Standalone
|
-
In the Endpoint
field, enter the URL address of your Azure Databricks workspace.
This URL can be found in the Overview blade
of your Databricks workspace page on your Azure portal. For example,
this URL could look like https://westeurope.azuredatabricks.net.
-
In the Cluster ID
field, enter the ID of the Databricks cluster to be used. This ID is
the value of the
spark.databricks.clusterUsageTags.clusterId
property of your Spark cluster. You can find this property on the
properties list in the Environment tab in the
Spark UI view of your cluster.
You can also easily find this ID from
the URL of your Databricks cluster. It is present immediately after
cluster/ in this URL.
-
Click the [...] button
next to the Token field to enter the
authentication token generated for your Databricks user account. You
can generate or find this token on the User
settings page of your Databricks workspace. For
further information, see Token management from the
Azure documentation.
-
In the DBFS dependencies
folder field, enter the directory that is used to
store your Job related dependencies on Databricks Filesystem at
runtime, putting a slash (/) at the end of this directory. For
example, enter /jars/ to store the dependencies
in a folder named jars. This folder is created
on the fly if it does not exist then.
-
Poll interval when retrieving Job status (in
ms): enter, without the quotation marks, the time
interval (in milliseconds) at the end of which you want the Studio
to ask Spark for the status of your Job. For example, this status
could be Pending or Running.
The default value is 300000, meaning 30
seconds. This interval is recommended by Databricks to correctly
retrieve the Job status.
-
Use
transient cluster: you can select this check box to
leverage the transient Databricks clusters.

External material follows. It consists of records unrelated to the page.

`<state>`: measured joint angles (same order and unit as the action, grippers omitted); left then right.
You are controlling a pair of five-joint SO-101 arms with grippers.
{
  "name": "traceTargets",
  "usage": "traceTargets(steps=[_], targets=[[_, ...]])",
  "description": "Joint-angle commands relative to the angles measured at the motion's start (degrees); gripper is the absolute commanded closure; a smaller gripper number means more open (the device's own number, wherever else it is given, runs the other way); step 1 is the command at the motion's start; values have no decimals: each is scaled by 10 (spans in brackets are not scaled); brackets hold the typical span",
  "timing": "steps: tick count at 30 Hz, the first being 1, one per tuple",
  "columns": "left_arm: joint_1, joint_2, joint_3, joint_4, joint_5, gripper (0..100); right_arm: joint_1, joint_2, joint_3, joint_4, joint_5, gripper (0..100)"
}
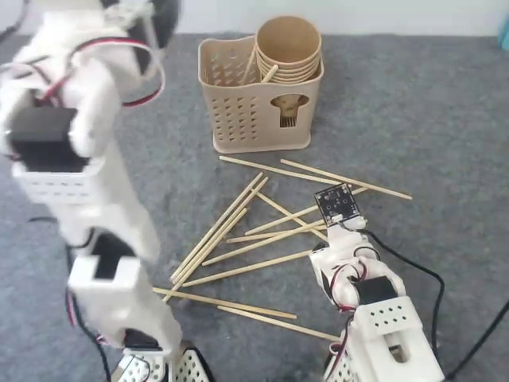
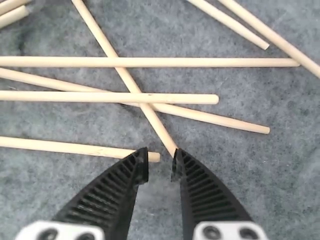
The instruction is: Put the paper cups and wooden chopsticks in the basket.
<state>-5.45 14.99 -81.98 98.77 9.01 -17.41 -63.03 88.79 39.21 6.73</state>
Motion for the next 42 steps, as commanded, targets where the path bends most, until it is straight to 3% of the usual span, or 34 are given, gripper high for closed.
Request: traceTargets(steps=[1,5,11,15,23,28,34,42], targets=[[-32,-164,256,20,-11,815,4,-12,-2,-7,11,908],[-24,-295,498,-1,-47,816,4,-12,-2,-7,11,908],[-56,-490,823,-104,-52,816,0,-12,-4,5,12,906],[-66,-630,1063,-178,-52,816,-1,-12,-29,60,52,905],[-68,-796,1498,-405,-51,815,-116,5,-87,162,156,892],[-69,-811,1579,-491,-47,815,-95,86,-194,235,226,783],[-69,-807,1635,-582,-47,815,-79,223,-305,250,273,775],[-69,-806,1648,-597,-47,815,-182,428,-415,233,276,775]])
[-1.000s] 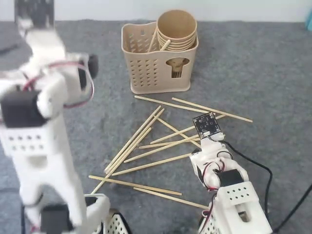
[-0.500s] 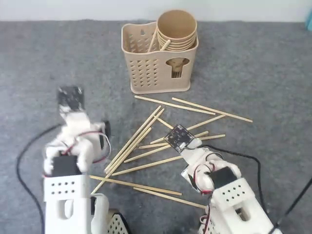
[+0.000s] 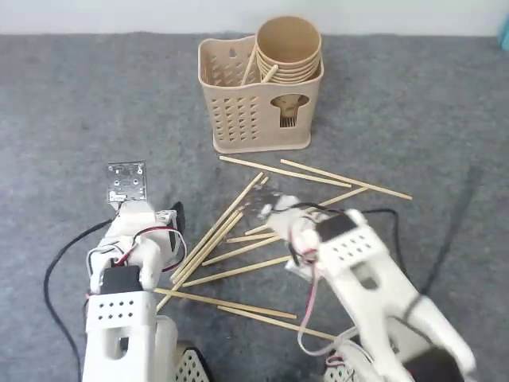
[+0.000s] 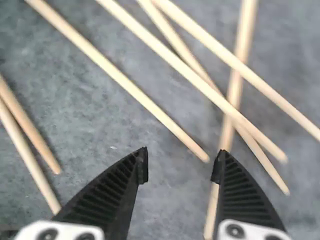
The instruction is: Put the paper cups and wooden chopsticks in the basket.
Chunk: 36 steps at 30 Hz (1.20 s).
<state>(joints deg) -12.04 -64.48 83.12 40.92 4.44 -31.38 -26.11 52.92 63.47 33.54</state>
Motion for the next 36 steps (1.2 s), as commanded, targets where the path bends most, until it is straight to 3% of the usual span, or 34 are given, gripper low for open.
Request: traceTargets(steps=[1,4,11,19,24,36], targets=[[-12,-11,-3,-19,-1,815,-60,81,-65,-11,7,775],[-45,-6,-3,-48,0,815,-96,142,-87,-29,6,775],[-84,130,-58,-96,35,815,-102,260,-141,-87,7,775],[-134,305,-164,-98,81,815,-141,266,-181,-72,2,776],[-151,306,-168,-99,98,815,-204,270,-186,-78,-35,777],[-151,306,-168,-99,99,815,-247,273,-179,-129,-72,779]])
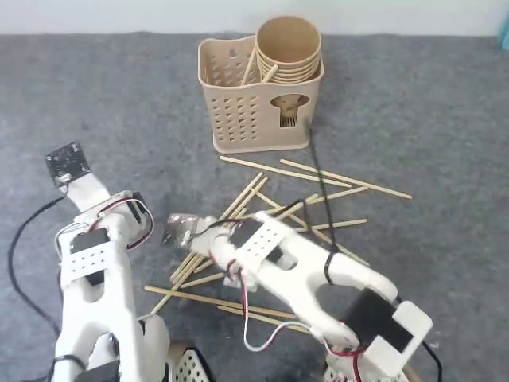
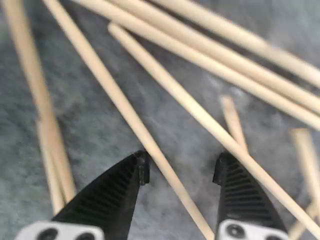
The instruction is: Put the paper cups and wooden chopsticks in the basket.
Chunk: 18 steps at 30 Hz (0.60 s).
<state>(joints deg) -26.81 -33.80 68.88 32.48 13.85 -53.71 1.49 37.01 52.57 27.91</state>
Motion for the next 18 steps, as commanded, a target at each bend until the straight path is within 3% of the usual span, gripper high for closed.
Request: traceTargets(steps=[1,6,13,18], targets=[[-4,-1,-26,-15,5,815,-23,-3,-14,-27,-16,786],[-4,-1,-26,-15,4,815,-12,-4,10,-49,-17,998],[-4,0,-26,-16,4,815,27,-26,1,7,-14,989],[-4,0,-26,-16,4,815,75,-124,-11,76,-11,991]])
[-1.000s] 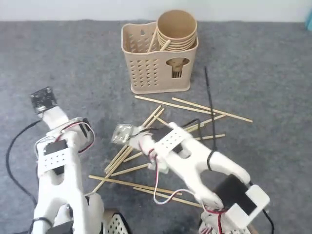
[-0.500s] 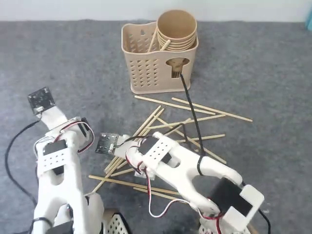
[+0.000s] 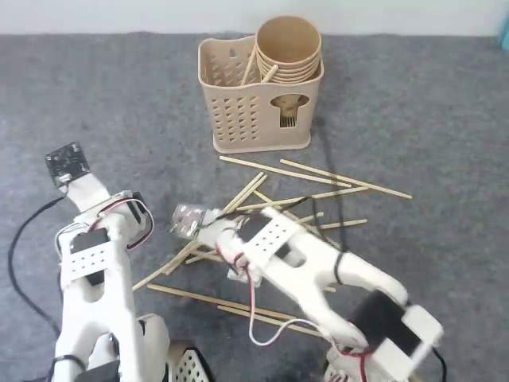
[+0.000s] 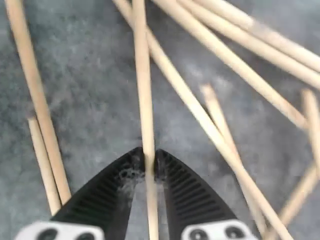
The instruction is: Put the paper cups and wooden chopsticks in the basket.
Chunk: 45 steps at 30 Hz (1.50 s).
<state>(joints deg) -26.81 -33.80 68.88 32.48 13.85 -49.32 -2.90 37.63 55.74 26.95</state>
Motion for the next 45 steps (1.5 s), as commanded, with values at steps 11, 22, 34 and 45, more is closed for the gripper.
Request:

The custom properties you defined in the Advanced properties table are automatically taken into account by the transient clusters at runtime.
-
Autoscale: select or clear this check box to define
the number of workers to be used by your transient cluster.
- If you select this check box,
autoscaling is enabled. Then define the minimum number
of workers in Min
workers and the maximum number of
worders in Max
workers. Your transient cluster is
scaled up and down within this scope based on its
workload.
According to the Databricks
documentation, autoscaling works best with
Databricks runtime versions 3.0 or onwards.
- If you clear this check box, autoscaling
is deactivated. Then define the number of workers a
transient cluster is expected to have. This number does
not include the Spark driver node.
-
Node type
and Driver node type:
select the node types for the workers and the Spark driver node.
These types determine the capacity of your nodes and their
pricing by Databricks.
For details about
these node types and the Databricks Units they use, see
Supported Instance
Types from the Databricks documentation.
-
Elastic
disk: select this check box to enable your
transient cluster to automatically scale up its disk space when
its Spark workers are running low on disk space.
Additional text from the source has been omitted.